Proj0503: Package license is unknown

Using a NuGet package implies that you and/or your company explicitly agree with the legally binding conditions of the license and the copyright of the owner of the package.

If a third-party package license comes with a custom license (other than one specified by the SPDX), this rule ensures that the license must have been approved.

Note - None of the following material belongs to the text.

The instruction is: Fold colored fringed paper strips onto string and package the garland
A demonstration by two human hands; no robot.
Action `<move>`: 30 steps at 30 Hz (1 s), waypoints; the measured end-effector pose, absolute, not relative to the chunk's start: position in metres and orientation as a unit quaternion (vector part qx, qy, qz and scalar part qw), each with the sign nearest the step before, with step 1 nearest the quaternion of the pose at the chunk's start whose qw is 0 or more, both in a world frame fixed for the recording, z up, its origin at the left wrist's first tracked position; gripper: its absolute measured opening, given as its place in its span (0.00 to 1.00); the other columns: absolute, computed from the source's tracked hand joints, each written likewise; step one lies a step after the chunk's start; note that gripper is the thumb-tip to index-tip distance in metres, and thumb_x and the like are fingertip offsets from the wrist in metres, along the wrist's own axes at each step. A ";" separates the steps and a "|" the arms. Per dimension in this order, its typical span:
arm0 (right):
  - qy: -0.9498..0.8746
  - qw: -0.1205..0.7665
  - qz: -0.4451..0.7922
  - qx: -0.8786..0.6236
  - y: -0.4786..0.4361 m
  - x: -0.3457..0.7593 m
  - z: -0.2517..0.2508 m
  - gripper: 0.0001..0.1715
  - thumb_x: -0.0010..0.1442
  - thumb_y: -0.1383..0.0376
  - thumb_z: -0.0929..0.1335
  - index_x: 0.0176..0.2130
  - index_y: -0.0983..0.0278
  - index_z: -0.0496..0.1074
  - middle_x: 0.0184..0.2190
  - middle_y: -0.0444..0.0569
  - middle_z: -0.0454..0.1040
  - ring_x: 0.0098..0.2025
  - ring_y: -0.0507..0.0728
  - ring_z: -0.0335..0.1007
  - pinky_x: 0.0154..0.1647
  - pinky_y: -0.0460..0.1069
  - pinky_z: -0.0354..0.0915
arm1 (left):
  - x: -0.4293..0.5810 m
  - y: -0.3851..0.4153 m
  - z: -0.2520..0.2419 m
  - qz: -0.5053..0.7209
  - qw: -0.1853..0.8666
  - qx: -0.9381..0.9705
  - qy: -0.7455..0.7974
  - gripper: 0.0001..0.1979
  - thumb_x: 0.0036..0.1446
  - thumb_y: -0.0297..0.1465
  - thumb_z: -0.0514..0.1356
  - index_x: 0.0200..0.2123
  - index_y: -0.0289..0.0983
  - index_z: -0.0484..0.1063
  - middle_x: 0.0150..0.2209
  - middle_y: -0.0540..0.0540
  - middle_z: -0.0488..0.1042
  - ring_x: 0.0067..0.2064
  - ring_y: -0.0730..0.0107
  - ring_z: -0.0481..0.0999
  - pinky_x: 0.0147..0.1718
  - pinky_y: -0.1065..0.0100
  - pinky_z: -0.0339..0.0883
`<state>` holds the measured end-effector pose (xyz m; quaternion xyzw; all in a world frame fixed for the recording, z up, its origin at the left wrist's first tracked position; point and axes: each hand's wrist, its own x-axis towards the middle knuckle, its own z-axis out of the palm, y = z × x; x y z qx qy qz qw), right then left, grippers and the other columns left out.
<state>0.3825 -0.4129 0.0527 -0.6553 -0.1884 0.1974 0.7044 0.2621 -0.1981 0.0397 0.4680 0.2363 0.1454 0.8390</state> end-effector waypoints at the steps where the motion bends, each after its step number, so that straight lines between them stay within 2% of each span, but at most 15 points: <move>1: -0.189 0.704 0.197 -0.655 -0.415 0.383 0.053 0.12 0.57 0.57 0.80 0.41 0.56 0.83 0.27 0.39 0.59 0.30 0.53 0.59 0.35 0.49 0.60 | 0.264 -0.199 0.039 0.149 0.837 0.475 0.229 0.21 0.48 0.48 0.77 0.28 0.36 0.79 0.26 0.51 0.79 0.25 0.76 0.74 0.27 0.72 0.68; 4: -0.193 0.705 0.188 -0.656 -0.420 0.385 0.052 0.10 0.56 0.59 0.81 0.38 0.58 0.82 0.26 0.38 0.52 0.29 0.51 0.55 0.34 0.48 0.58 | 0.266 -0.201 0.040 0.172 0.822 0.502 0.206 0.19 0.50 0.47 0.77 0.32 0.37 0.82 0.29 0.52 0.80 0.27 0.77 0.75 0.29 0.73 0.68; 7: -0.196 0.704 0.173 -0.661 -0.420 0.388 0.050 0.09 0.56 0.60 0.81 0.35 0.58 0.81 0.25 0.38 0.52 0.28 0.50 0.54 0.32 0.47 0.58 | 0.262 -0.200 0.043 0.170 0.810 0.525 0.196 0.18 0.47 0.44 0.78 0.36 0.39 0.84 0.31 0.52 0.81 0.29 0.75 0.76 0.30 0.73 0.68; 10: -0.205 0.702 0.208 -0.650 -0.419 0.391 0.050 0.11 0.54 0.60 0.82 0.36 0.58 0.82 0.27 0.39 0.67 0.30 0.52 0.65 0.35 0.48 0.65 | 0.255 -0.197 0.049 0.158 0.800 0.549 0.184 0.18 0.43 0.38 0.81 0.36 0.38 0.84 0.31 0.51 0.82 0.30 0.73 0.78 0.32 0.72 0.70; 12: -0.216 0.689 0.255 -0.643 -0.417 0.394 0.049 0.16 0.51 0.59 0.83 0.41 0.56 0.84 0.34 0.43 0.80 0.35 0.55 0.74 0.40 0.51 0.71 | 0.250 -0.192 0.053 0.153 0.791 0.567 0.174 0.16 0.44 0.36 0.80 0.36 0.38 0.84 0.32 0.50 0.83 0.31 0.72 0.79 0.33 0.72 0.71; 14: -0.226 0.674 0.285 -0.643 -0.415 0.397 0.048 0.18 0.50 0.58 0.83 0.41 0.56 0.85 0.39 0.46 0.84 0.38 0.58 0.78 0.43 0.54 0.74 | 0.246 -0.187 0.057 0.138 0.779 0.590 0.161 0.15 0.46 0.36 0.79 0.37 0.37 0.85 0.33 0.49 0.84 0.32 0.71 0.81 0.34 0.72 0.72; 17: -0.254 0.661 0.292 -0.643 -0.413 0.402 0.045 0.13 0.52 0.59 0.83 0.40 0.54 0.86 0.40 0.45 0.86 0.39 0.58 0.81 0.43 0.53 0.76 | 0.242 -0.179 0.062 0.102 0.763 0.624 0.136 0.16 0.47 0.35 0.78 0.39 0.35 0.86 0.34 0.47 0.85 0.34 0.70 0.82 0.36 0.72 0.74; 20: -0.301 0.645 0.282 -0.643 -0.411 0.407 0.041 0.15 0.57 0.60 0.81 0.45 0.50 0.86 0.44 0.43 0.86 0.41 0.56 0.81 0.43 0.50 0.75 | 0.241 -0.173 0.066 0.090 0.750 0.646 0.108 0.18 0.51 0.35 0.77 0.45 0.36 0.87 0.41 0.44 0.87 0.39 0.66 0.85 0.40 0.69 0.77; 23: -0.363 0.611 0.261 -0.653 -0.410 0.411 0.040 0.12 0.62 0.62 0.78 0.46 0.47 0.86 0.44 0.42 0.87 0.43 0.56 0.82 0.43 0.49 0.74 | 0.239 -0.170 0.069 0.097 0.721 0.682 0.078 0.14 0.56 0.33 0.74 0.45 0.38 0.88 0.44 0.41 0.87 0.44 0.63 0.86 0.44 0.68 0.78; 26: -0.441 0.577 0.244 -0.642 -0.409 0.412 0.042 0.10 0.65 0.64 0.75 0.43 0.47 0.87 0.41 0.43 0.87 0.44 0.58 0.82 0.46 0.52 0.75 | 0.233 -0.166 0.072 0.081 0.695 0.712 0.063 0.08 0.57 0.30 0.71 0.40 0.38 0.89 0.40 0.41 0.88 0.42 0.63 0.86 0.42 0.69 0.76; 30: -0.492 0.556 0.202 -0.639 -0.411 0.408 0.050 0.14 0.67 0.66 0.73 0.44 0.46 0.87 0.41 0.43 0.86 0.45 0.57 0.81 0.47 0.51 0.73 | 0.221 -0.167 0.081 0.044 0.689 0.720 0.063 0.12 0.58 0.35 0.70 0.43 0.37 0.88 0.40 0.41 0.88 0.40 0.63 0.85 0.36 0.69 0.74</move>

To approve a license, a <ThirdPartyLicense> node has to be added with a matching include and a hash of the license file. That hash is communicated for licenses which lack such a registration.

Non-compliant

<Project Sdk="Microsoft.NET.Sdk">

  <PropertyGroup>
    <TargetFramework>net8.0</TargetFramework>
  </PropertyGroup>

  <ItemGroup>
    <PackageReference Include="SonarAnalyzer.CSharp" Version="10.6.0.109712" />
  </ItemGroup>

</Project>

Compliant

<Project Sdk="Microsoft.NET.Sdk">

  <PropertyGroup>
    <TargetFramework>net8.0</TargetFramework>
  </PropertyGroup>

  <ItemGroup>
    <PackageReference Include="SonarAnalyzer.CSharp" Version="10.6.0.109712" />
  </ItemGroup>

  <ItemGroup Label="Approved licenses">
    <ThirdPartyLicense Include="SonarAnalyzer.CSharp" Hash="ZOAgZmx18wSWq5KpOpWd2bB9123" />
  </ItemGroup>

</Project>

This rule can detect used licenses in NuGet spec files, but can not be considered legal advice, nor is this documentation.